Akhir Minggu. Walaupun aku telah hidup di berbagai tempat yang murah dengan menjual beberapa kepemilikanku, aku masih ingin tampil sebagai wanita yang berwibawa di hadapannya. Ketika diriku sungguh antusias bertemu dengan dia, dia malah menjawab dengan ketus.

"Hm, iya, iya. Oiya, gue boleh minta duit lagi ga, sebelum kita jalan – jalan hari ini?"

Anehnya, jawaban itu sudah menjadi normal bagiku. Aku tidak mengerti diriku di masa lampau.

"Umm, soal itu, aku udah ga bisa ngasih kamu uang lagi..."
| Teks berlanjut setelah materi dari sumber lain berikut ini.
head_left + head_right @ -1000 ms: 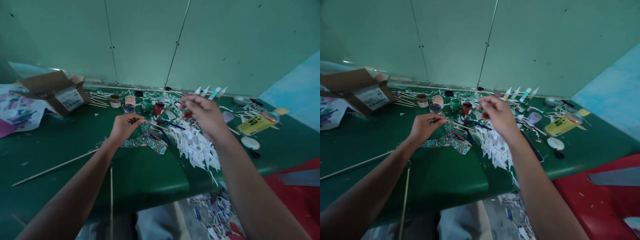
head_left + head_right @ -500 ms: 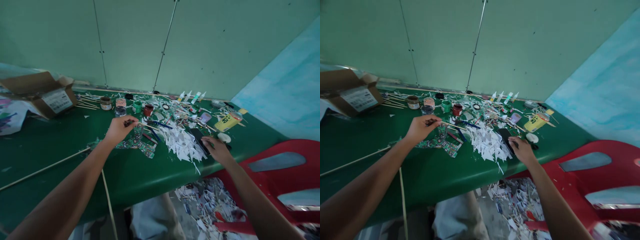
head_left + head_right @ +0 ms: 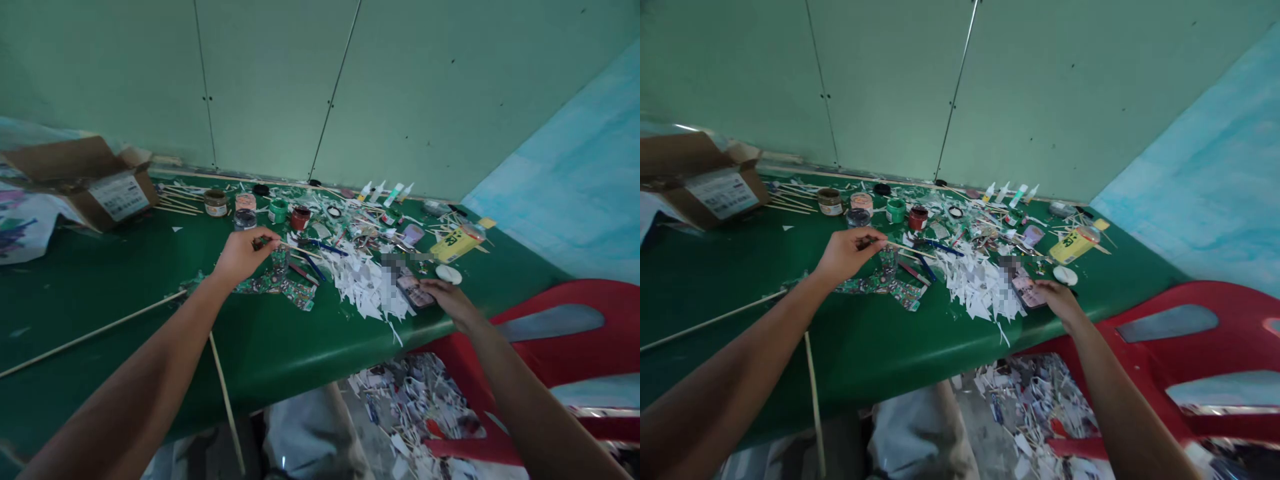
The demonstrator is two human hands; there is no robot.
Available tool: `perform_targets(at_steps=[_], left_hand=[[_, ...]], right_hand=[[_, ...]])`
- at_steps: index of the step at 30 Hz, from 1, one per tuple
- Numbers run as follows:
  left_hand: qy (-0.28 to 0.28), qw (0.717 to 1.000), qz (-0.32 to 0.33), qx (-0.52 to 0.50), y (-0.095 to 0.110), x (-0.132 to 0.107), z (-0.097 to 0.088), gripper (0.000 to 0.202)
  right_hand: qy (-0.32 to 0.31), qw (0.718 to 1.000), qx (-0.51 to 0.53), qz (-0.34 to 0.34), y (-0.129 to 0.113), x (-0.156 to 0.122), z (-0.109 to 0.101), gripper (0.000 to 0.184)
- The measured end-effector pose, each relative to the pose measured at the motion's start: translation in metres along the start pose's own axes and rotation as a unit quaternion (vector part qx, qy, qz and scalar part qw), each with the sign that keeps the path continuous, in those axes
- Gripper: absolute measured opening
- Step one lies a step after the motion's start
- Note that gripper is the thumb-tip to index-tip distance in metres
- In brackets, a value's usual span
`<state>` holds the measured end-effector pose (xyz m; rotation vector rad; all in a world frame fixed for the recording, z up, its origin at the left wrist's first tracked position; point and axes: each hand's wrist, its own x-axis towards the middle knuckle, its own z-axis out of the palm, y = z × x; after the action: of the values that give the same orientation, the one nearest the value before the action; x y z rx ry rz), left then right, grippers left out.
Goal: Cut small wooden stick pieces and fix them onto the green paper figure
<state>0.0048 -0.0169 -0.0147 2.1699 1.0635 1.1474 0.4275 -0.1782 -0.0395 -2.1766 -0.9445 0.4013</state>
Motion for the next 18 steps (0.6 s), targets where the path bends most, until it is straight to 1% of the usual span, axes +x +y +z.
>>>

Tak kusangka, jawaban lirih itu dapat membangkitkan amarah "dia" yang selama ini tertidur akibat asupan uangku.

"Hah? Maksud lo apa?"

"Ya, begitu. Gue dah gabisa kasih lo duit lagi," jawabku.

"Lah, kenapa?"

Nadanya mulai menyelekit, dia memegang pundakku dengan keras, dan aku akui aku sedikit takut saat itu.

"Keluargaku bangkrut dan aku diusir dari rumah. Tapi aku gapapa, selama ada kamu pasti aku bisa bangkit lagi!" Senyumku terbuka lebar, sedang dia mengerutkan dahinya.

"Bodoh, bodoh, BODOH KALIAN SEMUA!!!"

"Dia" teriak begitu keras, sampai seluruh mata tertuju padanya.

"-----, kamu, kenapa...?" Terkejut, suaraku tak keluar dengan benar.

"APA MAKSUDMU KENAPA? KALIAN SEMUA BODOH! KITA PUTUS SEKARANG JUGA!"

Takut, bingung, dan sedih bercampur aduk seketika, sampai aku tidak tahu reaksi apa yang harus kukeluarkan. Aku mencoba menangkap tangannya, namun ia mendorong diriku sampai terjatuh dan berjalan pergi meninggalkanku. Tanpa tahu apa yang harus kupikirkan, air mata hanya mengucur di wajahku. Orang – orang berlalu-lalang dihadapanku yang masih bertelut, hanya menatap tanpa sedikit pun rasa simpati. Aku berada di posisi itu selama 2 jam, sampai sekuriti setempat mengusirku. Seperti itulah, ceritaku yang kehilangan segalanya di hari yang sama.

Di bawah hujan deras di awal tahun, aku melihat ke awan hujan yang tak kunjung reda, dan memutuskan untuk kembali menangisi keputusan yang kuambil sewaktu aku masih lugu. Aku masih belum mengampuni siapa pun sejak hari itu, termasuk diriku sendiri. Mungkin memang takdirku adalah untuk masuk ke neraka. Kalau kata orang ada 5 tahap dukacita, maka sepertinya saat ini aku sudah di tahap terakhir, yaitu Penerimaan. Aku sudah tidak peduli lagi. Jika ada kehidupan selanjutnya, akan kupastikan kesalahan yang sama tidak akan terjadi. Kalau tidak, baiklah aku tidur saja selamanya. Selamat tinggal, dunia yang kejam.